### What is needed
The answer should consist solely of the lines from the first one below through the line containing "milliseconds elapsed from", copied exactly.

────────────────

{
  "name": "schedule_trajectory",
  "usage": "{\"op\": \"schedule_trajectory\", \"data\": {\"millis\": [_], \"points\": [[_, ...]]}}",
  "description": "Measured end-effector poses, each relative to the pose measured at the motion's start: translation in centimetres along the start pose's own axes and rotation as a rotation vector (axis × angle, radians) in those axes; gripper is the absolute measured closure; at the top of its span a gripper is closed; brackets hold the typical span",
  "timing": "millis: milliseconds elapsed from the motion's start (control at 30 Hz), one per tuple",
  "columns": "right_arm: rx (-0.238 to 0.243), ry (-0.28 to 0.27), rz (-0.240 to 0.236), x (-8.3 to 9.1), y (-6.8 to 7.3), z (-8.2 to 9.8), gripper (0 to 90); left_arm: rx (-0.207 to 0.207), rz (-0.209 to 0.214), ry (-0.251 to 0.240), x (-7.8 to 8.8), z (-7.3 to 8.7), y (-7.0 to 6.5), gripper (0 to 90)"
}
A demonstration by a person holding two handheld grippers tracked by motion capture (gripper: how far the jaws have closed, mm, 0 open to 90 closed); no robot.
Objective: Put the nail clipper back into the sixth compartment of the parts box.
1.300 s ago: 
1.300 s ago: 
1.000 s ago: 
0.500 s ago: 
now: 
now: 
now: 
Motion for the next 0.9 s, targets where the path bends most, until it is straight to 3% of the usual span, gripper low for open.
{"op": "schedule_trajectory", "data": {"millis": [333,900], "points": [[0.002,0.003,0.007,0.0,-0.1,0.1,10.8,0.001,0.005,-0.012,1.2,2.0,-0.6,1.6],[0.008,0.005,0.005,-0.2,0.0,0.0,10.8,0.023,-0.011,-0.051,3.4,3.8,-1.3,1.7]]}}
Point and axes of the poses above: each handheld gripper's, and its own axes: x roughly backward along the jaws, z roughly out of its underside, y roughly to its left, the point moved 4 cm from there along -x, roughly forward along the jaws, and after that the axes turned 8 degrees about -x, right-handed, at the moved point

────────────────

### Exercise output
{
  "name": "schedule_trajectory",
  "usage": "{\"op\": \"schedule_trajectory\", \"data\": {\"millis\": [_], \"points\": [[_, ...]]}}",
  "description": "Measured end-effector poses, each relative to the pose measured at the motion's start: translation in centimetres along the start pose's own axes and rotation as a rotation vector (axis × angle, radians) in those axes; gripper is the absolute measured closure; at the top of its span a gripper is closed; brackets hold the typical span",
  "timing": "millis: milliseconds elapsed from the motion's start (control at 30 Hz), one per tuple",

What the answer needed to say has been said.